### Data for this task

* * *

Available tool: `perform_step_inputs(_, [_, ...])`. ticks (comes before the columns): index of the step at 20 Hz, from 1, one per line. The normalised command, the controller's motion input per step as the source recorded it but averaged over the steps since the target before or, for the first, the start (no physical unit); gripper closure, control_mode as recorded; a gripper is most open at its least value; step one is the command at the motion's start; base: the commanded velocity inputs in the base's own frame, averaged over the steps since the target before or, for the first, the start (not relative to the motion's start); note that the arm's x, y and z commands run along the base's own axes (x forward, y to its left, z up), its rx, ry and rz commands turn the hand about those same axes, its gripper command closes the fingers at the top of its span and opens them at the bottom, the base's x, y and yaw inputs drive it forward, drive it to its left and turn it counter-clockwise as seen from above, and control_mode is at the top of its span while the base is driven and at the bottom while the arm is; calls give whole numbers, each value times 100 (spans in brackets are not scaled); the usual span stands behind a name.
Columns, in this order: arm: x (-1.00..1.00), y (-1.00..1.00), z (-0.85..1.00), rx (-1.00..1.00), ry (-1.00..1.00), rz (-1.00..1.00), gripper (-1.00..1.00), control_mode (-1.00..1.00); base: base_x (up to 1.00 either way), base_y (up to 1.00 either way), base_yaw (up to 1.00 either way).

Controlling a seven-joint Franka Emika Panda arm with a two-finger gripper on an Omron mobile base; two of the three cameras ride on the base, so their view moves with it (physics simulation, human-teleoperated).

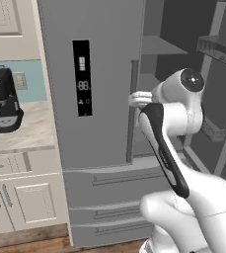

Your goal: Open the fridge, grab two sodas, and place both sodas inside the bowl with ice on the dining counter.

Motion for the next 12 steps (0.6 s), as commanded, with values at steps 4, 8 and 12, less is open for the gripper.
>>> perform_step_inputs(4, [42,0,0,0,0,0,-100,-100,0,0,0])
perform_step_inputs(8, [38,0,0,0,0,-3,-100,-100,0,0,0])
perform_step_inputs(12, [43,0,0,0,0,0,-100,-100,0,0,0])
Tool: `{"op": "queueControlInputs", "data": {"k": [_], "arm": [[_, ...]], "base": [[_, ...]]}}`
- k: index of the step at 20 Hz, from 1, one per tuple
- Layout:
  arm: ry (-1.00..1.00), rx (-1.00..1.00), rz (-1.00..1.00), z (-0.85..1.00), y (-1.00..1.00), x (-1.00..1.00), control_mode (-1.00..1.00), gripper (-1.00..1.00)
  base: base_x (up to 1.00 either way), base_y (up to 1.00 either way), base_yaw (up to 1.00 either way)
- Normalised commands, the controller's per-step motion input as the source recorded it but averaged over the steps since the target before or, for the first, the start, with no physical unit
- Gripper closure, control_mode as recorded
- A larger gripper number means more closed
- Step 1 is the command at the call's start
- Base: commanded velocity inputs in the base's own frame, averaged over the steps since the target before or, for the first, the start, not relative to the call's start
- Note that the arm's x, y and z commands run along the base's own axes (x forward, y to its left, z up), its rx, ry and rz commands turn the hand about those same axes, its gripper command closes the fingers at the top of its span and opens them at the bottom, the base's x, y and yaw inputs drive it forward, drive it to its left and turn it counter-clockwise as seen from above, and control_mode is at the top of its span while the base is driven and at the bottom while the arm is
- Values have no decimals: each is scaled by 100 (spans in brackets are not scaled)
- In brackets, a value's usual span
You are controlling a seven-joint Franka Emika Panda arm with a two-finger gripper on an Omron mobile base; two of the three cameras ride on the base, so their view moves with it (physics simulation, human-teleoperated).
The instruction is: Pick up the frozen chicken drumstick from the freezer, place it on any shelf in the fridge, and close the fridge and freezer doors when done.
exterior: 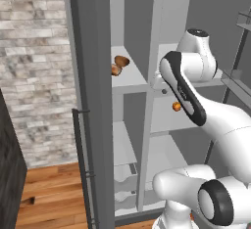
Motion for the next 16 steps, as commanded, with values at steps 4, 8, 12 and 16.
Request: {"op": "queueControlInputs", "data": {"k": [4, 8, 12, 16], "arm": [[-1, 0, 0, 0, 0, -15, -100, -100], [-10, 0, 0, 0, 3, -43, -100, -100], [-24, 0, 0, 0, 33, -52, -100, -100], [-30, 0, 0, 0, 56, -34, -100, -100]], "base": [[0, 0, 0], [0, 0, 0], [0, 0, 0], [0, 0, 0]]}}
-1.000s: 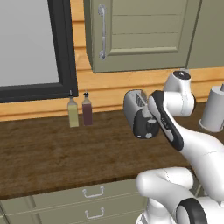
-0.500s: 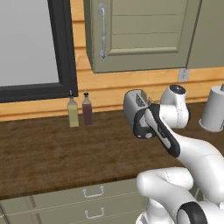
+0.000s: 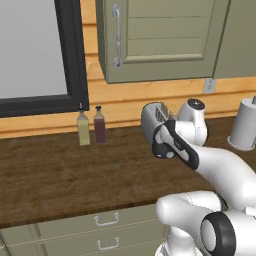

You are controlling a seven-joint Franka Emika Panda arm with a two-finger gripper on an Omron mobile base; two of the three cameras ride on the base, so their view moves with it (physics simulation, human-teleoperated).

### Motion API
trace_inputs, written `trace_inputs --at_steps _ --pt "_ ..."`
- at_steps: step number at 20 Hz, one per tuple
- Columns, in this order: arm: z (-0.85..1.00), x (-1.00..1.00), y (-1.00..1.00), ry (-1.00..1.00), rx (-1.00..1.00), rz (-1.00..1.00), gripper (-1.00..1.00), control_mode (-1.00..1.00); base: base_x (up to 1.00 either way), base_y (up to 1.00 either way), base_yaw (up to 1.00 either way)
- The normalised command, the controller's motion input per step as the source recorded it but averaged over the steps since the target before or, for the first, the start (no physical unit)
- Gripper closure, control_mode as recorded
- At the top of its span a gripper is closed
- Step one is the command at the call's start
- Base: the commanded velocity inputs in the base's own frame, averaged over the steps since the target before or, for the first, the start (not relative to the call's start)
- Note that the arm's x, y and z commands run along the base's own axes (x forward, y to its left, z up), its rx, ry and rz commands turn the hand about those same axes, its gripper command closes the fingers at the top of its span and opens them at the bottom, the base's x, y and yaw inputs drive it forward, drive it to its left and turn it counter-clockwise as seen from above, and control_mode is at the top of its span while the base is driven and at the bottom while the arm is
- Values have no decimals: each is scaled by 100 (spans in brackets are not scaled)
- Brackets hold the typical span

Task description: Start the toaster. Once the lever pops up, take the bread to the plate on the dining counter.

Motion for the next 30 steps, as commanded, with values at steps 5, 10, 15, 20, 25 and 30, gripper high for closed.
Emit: trace_inputs --at_steps 5,10,15,20,25,30 --pt "-4 32 0 0 0 0 -100 -100 0 0 0" --pt "-22 32 1 0 0 0 -100 -100 0 0 0" --pt "-31 19 1 0 0 0 -100 -100 0 0 0" --pt "-41 1 0 0 0 0 -100 -100 0 0 0" --pt "-63 -15 0 0 0 0 -100 -100 0 0 0" --pt "-79 -22 0 0 0 0 -100 -100 0 0 0"
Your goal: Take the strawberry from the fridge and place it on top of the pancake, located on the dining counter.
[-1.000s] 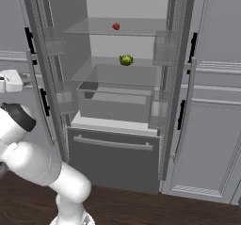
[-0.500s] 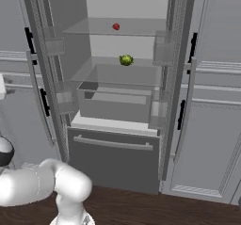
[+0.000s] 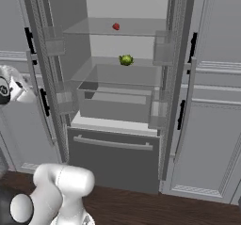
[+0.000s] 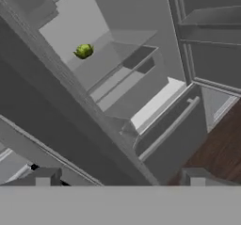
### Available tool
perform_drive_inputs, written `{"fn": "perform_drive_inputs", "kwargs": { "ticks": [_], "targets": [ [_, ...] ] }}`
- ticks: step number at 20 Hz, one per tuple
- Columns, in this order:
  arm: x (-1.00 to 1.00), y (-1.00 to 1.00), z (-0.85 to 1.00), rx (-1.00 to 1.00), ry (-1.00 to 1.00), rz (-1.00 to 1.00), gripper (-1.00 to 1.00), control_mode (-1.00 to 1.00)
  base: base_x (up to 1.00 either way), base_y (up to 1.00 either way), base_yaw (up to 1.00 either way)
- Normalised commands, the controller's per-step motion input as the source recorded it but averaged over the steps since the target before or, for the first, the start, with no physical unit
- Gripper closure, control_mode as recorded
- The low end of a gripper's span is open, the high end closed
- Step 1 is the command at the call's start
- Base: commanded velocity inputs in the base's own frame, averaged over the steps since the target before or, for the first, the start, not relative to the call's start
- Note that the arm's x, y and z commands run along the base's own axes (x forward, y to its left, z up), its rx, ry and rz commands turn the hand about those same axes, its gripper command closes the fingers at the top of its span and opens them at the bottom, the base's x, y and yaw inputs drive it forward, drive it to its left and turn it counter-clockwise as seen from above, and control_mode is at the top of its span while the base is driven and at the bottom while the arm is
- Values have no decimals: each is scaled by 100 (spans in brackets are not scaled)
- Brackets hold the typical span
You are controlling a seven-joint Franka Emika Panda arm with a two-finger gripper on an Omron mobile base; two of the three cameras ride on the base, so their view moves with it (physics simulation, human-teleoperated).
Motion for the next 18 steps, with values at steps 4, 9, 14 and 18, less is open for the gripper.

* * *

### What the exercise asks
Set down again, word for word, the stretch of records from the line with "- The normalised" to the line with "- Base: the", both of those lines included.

### Answer below
- The normalised command, the controller's motion input per step as the source recorded it but averaged over the steps since the target before or, for the first, the start (no physical unit)
- Gripper closure, control_mode as recorded
- At the top of its span a gripper is closed
- Step one is the command at the call's start
- Base: the commanded velocity inputs in the base's own frame, averaged over the steps since the target before or, for the first, the start (not relative to the call's start)

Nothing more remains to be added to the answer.